(The problem)
Lines of the data that contain the word "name" are the ones to copy.

(Dataset content)
----

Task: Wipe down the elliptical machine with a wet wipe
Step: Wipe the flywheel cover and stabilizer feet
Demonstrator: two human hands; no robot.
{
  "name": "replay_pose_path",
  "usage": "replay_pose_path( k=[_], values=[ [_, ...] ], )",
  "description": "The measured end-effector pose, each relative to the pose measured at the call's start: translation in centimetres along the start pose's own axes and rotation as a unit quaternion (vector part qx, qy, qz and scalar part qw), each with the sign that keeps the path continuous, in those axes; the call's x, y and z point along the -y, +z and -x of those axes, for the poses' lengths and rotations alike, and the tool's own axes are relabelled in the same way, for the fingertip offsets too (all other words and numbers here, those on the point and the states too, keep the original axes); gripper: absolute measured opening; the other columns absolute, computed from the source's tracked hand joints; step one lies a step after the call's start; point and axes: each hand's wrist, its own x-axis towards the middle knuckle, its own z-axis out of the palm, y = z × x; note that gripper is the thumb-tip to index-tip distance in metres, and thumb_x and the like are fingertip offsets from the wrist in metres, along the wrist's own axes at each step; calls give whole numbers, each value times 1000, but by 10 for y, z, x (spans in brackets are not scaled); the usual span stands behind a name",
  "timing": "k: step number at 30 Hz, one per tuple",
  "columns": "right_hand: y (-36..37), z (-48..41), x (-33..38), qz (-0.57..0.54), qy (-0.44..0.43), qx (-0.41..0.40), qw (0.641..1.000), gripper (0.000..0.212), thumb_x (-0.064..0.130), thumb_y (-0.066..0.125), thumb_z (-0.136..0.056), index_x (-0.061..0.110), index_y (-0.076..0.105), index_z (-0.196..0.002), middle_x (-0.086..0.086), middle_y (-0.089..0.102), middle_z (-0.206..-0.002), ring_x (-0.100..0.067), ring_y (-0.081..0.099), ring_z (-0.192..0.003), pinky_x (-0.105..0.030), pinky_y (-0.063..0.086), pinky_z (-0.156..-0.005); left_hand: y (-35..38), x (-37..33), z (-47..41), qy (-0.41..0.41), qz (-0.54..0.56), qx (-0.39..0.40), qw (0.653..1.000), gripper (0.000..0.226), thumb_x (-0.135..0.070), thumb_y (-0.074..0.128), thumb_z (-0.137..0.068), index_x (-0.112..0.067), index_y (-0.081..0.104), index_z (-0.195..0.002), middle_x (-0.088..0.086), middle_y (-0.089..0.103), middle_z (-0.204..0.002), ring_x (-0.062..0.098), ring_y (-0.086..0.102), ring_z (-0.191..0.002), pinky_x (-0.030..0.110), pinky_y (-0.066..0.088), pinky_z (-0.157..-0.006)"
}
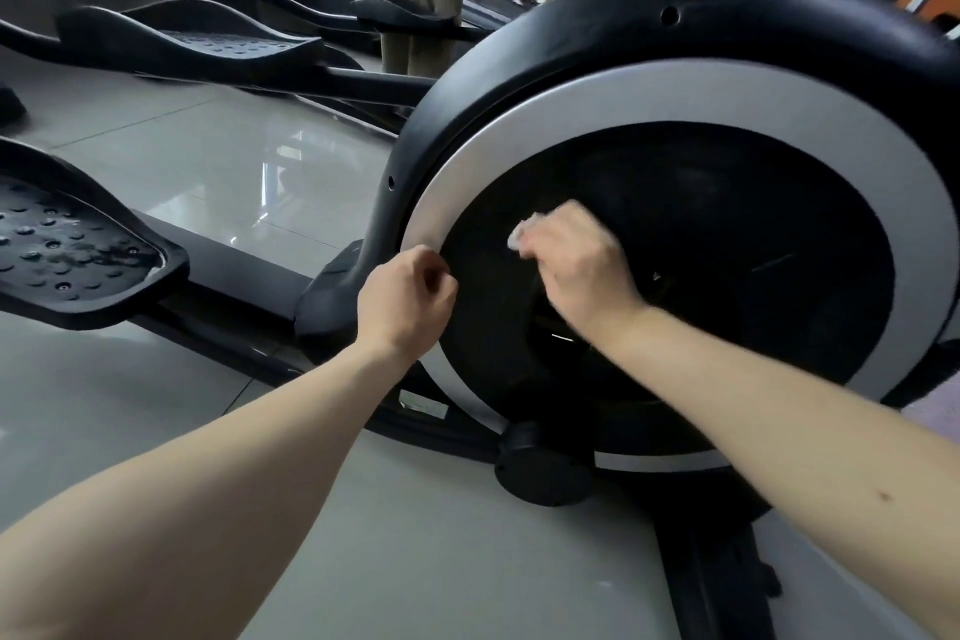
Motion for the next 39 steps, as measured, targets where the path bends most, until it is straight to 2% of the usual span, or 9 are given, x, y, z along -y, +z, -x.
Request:
replay_pose_path(
  k=[5, 8, 15, 18, 21, 25, 28, 35, 39],
  values=[
    [14, 35, 9, -14, -26, 131, 991, 20, -17, 65, -83, 2, 70, -81, -9, 67, -81, -27, 62, -73, -39, 55, -62, 5, 0, 1, 3, -2, 1, 1000, 7, -26, 62, -88, -28, 68, -88, -13, 66, -84, 16, 63, -79, 32, 51, -70],
    [-16, 20, -5, -22, 25, 57, 998, 22, -11, 60, -93, 5, 75, -89, -5, 73, -92, -26, 61, -79, -41, 55, -69, 9, -5, 0, 8, 5, -5, 1000, 7, -27, 62, -88, -28, 68, -88, -12, 67, -86, 17, 63, -81, 34, 53, -73],
    [-69, 24, -22, 28, 182, -91, 979, 21, -11, 60, -88, 1, 77, -84, -3, 76, -91, -19, 62, -88, -20, 53, -86, 14, -6, -1, 17, 1, -11, 1000, 8, -26, 61, -87, -27, 68, -88, -11, 68, -88, 18, 63, -82, 33, 52, -73],
    [-40, 21, -7, 16, 158, -105, 982, 21, -13, 63, -88, 3, 76, -82, -3, 76, -90, -21, 62, -83, -22, 53, -82, 15, 0, -1, 7, -3, -6, 1000, 7, -27, 61, -87, -28, 68, -87, -11, 69, -87, 17, 63, -79, 33, 51, -71],
    [3, 29, 13, -18, 109, -55, 992, 23, -12, 58, -91, 3, 73, -82, -5, 74, -87, -23, 61, -78, -29, 53, -72, 16, 1, 2, -2, -13, 1, 1000, 8, -28, 60, -86, -28, 68, -87, -11, 69, -87, 17, 62, -79, 32, 50, -69],
    [53, 54, 39, 20, 55, 109, 992, 22, -12, 72, -76, 6, 66, -64, -8, 60, -65, -25, 57, -61, -31, 47, -56, 12, 2, 5, -2, -20, 8, 1000, 9, -27, 60, -87, -27, 70, -88, -11, 69, -86, 15, 63, -78, 31, 51, -69],
    [65, 70, 50, 106, -21, 211, 971, 24, -6, 72, -64, 11, 59, -54, -3, 51, -58, -20, 53, -58, -25, 31, -61, 7, 8, 8, -15, -41, 35, 998, 12, -28, 60, -89, -25, 71, -90, -9, 71, -88, 15, 64, -79, 32, 54, -70],
    [81, 44, 56, 104, -24, 169, 980, 23, -11, 65, -77, 9, 64, -65, -5, 57, -65, -23, 55, -64, -32, 42, -58, 8, 39, 18, -56, -124, 115, 984, 18, -28, 55, -93, -22, 72, -90, -5, 70, -85, 18, 63, -75, 30, 50, -65],
    [91, 92, 62, 153, -55, 331, 930, 25, 1, 82, -47, 15, 62, -53, 0, 52, -56, -20, 53, -60, -27, 39, -58, 10, 42, 21, -67, -138, 150, 977, 17, -27, 55, -91, -24, 72, -90, -5, 69, -86, 21, 63, -77, 31, 50, -67]
  ],
)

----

(Solution for this task)
  "name": "replay_pose_path",
  "description": "The measured end-effector pose, each relative to the pose measured at the call's start: translation in centimetres along the start pose's own axes and rotation as a unit quaternion (vector part qx, qy, qz and scalar part qw), each with the sign that keeps the path continuous, in those axes; the call's x, y and z point along the -y, +z and -x of those axes, for the poses' lengths and rotations alike, and the tool's own axes are relabelled in the same way, for the fingertip offsets too (all other words and numbers here, those on the point and the states too, keep the original axes); gripper: absolute measured opening; the other columns absolute, computed from the source's tracked hand joints; step one lies a step after the call's start; point and axes: each hand's wrist, its own x-axis towards the middle knuckle, its own z-axis out of the palm, y = z × x; note that gripper is the thumb-tip to index-tip distance in metres, and thumb_x and the like are fingertip offsets from the wrist in metres, along the wrist's own axes at each step; calls give whole numbers, each value times 1000, but by 10 for y, z, x (spans in brackets are not scaled); the usual span stands behind a name",

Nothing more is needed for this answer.